[Your assignment]
Would you copy each line of the data below that has "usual"?

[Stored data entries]
....
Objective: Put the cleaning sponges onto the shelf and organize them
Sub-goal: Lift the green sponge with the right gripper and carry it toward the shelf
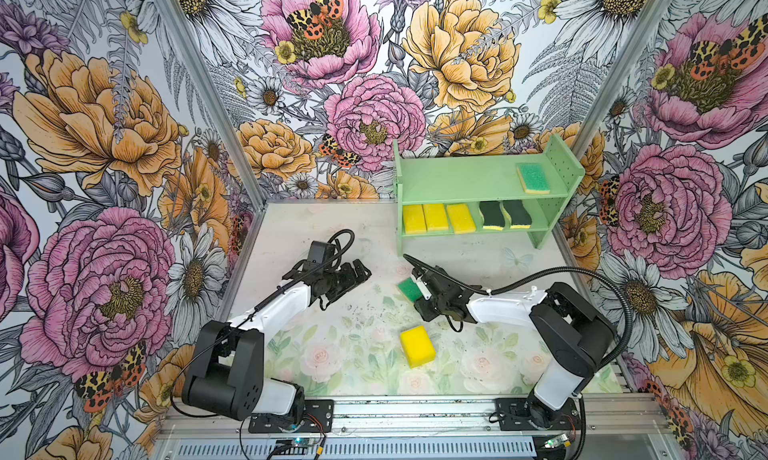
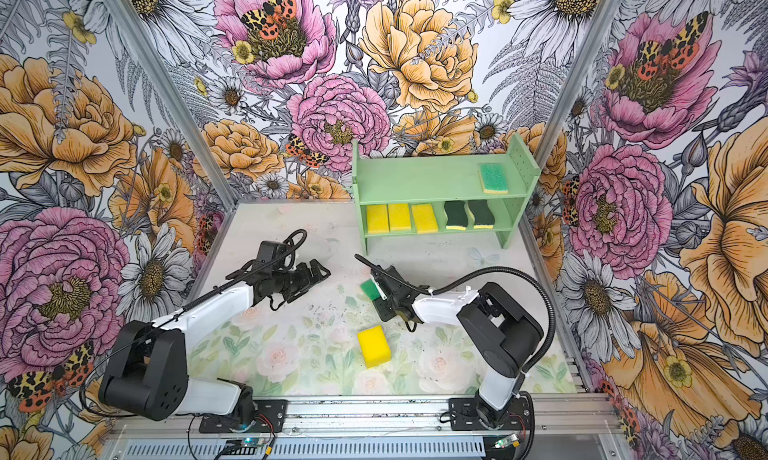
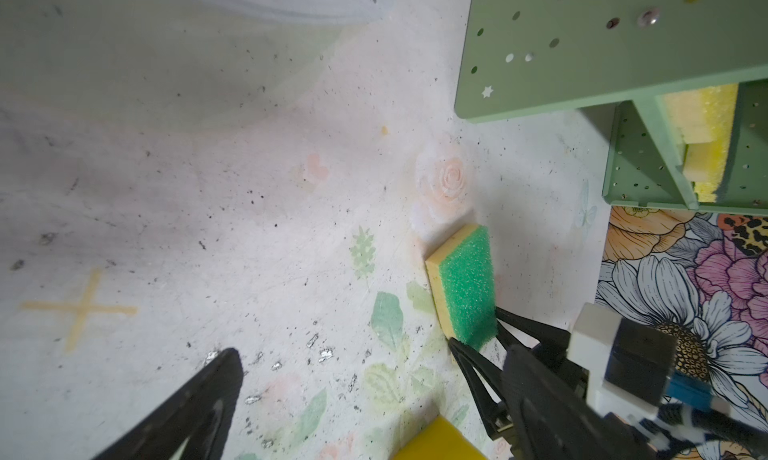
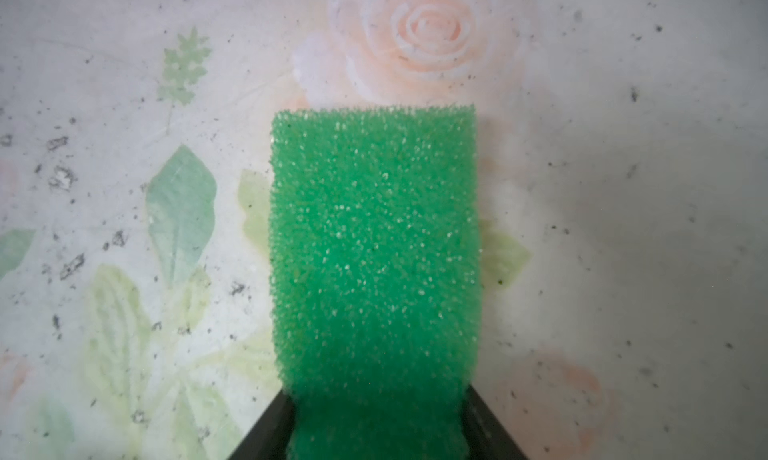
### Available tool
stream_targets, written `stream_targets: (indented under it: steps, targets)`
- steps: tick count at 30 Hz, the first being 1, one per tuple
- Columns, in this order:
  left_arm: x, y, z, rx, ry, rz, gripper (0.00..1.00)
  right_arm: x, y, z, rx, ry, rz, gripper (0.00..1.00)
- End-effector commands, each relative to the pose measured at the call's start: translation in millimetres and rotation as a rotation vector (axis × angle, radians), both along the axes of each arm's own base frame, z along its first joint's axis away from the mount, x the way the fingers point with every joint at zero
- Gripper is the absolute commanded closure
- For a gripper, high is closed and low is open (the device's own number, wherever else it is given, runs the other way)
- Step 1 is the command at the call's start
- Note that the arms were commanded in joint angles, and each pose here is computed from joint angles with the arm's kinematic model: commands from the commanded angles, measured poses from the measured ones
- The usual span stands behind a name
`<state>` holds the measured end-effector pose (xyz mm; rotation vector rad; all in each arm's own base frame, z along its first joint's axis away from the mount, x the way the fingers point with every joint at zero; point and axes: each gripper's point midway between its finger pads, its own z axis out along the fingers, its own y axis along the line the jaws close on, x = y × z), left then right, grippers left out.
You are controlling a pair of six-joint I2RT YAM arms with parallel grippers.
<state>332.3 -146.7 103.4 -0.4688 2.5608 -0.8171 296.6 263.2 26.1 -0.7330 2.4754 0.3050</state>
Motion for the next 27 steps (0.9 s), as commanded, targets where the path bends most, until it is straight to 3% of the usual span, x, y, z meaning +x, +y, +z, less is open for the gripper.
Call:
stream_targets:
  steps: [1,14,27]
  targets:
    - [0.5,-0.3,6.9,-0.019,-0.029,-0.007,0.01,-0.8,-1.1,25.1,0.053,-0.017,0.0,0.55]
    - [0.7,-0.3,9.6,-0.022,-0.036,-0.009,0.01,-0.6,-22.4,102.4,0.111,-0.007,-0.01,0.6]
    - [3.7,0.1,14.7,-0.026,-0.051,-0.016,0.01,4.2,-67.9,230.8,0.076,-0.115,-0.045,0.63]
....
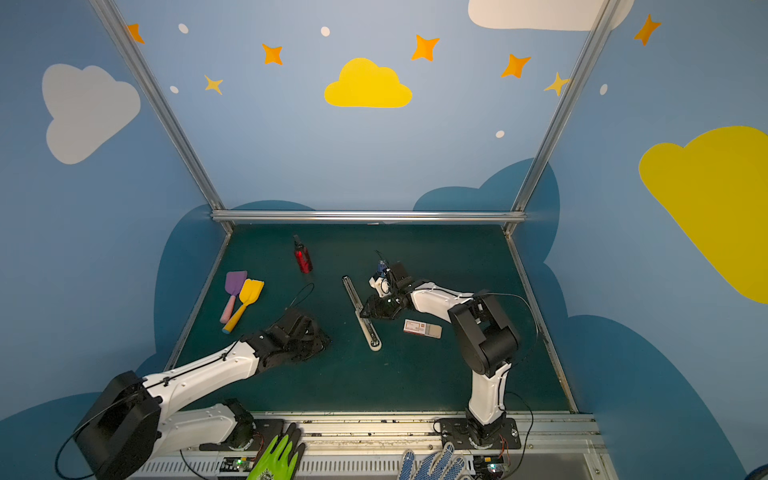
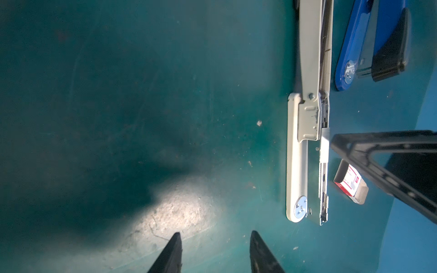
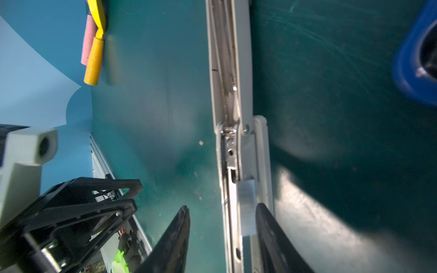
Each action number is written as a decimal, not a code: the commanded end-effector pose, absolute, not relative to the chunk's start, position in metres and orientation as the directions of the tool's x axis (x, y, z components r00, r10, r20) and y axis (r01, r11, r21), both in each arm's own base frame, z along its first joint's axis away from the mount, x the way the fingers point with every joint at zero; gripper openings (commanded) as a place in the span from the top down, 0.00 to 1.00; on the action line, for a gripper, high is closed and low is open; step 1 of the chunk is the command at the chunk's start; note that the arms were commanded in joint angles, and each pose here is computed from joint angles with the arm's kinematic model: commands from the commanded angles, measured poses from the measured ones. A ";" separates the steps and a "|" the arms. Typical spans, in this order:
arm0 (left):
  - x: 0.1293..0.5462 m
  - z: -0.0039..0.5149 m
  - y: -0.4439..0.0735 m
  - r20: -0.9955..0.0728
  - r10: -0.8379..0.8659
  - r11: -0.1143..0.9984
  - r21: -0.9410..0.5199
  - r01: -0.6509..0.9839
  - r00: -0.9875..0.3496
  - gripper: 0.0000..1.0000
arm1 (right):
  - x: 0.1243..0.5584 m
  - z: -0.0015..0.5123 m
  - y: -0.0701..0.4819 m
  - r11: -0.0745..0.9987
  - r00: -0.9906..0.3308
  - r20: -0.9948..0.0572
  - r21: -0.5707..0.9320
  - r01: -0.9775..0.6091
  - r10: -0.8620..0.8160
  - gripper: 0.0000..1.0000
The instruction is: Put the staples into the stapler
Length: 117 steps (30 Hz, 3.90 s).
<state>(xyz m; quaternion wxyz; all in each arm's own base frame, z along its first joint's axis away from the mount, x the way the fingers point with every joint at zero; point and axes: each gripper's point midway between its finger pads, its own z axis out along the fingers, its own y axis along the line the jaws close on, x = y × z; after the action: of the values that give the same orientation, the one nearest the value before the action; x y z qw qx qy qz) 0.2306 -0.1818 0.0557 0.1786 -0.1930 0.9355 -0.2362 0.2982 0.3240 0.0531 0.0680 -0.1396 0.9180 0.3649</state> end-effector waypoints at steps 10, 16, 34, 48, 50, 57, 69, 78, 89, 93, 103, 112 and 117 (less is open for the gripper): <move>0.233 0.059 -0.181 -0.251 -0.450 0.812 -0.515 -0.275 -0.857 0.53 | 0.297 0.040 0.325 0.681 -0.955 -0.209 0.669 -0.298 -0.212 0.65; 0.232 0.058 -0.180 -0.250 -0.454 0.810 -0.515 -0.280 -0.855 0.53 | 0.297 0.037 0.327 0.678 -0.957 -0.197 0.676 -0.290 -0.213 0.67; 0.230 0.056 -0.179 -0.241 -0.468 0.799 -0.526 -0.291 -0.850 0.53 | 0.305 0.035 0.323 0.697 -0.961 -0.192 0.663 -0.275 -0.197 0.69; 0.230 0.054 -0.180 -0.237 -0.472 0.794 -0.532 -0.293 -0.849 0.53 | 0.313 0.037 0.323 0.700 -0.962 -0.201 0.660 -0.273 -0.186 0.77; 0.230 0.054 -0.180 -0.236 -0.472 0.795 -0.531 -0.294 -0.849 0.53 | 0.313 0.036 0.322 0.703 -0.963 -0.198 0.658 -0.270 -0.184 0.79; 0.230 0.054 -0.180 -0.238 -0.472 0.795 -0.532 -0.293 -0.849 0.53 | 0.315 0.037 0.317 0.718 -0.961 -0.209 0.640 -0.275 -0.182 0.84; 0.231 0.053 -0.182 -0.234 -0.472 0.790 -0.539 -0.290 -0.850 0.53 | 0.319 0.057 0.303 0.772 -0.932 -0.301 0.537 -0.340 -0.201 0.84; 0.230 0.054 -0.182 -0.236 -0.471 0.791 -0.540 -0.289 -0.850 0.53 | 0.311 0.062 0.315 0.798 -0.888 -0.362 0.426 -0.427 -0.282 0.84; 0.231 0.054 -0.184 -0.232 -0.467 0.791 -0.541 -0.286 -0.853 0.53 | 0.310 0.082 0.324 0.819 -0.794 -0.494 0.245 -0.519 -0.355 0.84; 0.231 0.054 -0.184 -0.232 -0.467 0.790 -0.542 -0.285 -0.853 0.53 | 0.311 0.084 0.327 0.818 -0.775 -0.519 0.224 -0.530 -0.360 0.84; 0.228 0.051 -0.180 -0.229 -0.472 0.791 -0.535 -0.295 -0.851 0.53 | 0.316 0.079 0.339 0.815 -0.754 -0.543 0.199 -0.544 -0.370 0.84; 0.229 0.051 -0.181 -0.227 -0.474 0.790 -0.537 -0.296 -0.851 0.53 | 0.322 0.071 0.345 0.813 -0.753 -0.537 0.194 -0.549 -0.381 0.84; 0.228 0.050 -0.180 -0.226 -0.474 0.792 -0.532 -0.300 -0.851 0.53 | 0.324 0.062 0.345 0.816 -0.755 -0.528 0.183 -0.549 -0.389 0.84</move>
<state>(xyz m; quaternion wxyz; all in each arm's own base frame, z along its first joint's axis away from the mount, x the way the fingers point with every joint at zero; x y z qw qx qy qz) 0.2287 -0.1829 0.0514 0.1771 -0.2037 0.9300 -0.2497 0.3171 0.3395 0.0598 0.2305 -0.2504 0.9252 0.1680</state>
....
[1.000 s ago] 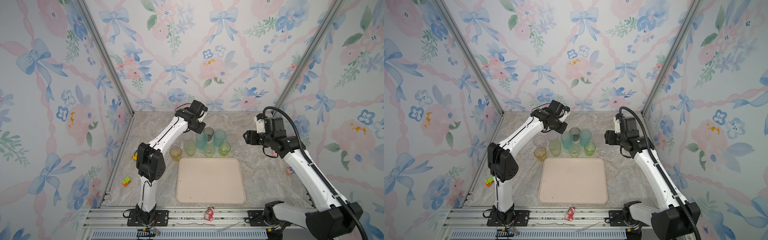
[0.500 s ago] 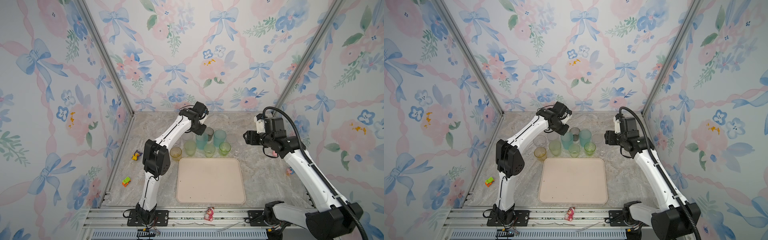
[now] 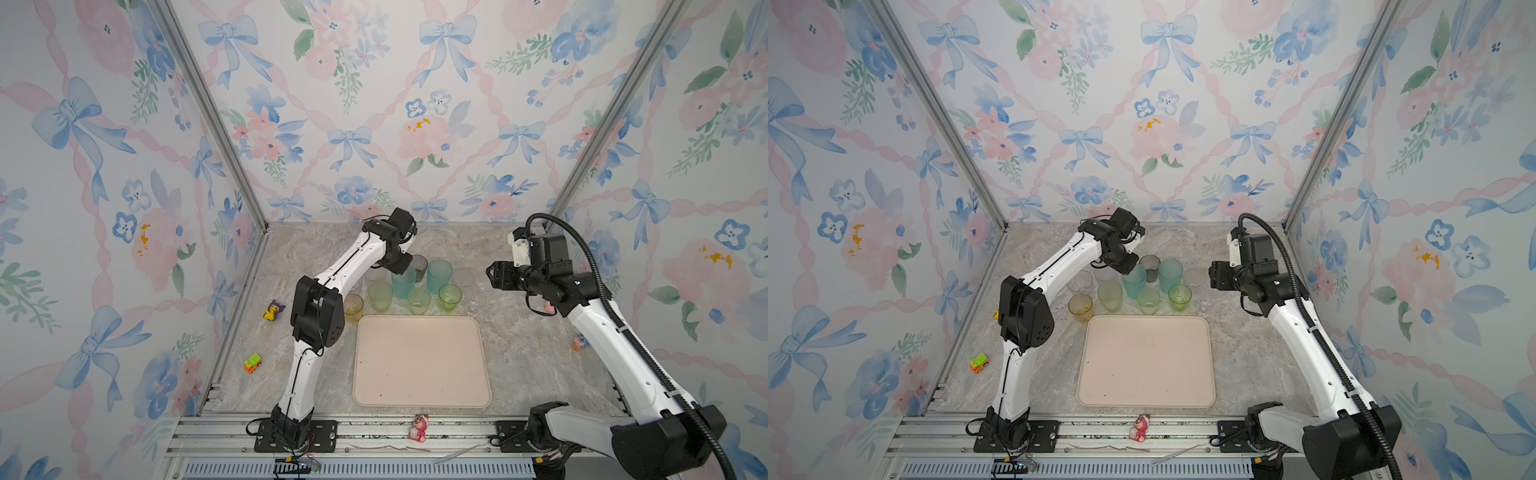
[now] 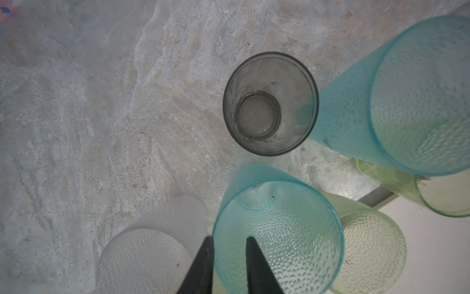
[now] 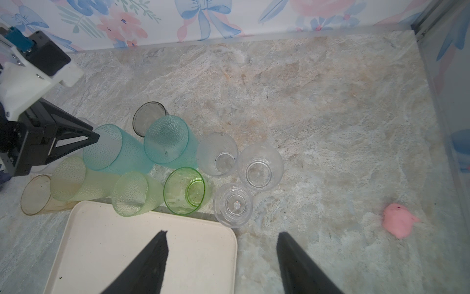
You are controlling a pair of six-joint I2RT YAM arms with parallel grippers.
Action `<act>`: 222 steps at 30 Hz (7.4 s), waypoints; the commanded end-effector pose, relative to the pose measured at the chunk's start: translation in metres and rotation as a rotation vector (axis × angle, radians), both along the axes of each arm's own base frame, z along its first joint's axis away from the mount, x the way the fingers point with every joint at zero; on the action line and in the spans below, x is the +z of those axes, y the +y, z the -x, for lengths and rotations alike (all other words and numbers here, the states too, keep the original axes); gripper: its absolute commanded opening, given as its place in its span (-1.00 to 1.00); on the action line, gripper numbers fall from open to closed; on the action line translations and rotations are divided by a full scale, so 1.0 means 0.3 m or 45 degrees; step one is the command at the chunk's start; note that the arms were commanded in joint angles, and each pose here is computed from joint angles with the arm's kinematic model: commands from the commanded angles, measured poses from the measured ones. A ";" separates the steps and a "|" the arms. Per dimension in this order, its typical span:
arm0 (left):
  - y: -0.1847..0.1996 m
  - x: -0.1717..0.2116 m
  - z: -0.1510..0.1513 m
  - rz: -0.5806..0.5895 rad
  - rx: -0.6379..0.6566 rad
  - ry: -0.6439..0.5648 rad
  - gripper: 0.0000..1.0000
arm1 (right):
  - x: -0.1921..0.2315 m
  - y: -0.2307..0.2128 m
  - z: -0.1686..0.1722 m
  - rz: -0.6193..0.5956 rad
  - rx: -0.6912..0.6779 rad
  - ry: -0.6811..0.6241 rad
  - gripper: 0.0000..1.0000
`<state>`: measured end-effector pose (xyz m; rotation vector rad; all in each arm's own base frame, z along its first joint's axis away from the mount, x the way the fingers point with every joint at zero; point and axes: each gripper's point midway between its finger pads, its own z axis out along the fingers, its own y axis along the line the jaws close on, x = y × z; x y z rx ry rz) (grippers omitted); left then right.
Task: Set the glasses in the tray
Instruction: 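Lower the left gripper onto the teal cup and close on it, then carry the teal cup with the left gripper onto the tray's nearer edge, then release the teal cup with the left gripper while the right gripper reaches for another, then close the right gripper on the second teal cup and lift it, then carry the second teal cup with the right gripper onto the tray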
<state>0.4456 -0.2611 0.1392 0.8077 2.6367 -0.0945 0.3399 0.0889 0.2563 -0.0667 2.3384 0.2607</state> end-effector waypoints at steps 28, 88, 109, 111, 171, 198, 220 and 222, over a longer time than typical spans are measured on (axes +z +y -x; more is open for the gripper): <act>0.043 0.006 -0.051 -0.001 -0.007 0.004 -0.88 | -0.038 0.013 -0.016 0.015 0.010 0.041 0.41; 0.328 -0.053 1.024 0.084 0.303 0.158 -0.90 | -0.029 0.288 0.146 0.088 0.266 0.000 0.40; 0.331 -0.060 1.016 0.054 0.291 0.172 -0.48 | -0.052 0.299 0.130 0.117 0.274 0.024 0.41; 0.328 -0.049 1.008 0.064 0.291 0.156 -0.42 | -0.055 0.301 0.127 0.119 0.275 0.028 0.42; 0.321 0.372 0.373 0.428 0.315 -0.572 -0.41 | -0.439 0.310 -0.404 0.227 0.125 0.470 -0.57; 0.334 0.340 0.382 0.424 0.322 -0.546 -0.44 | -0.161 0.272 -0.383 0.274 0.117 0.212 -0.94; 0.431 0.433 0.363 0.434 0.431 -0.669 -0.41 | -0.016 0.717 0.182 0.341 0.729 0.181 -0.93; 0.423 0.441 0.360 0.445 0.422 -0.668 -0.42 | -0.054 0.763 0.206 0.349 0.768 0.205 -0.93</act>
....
[Output for this task]
- The usual span stands behind a name
Motion for the next 27 steps (0.9 s), as commanded, targets where the path bends most, until it is straight to 3% of the usual span, x, y, z meaning +x, +y, +z, less is open for the gripper.

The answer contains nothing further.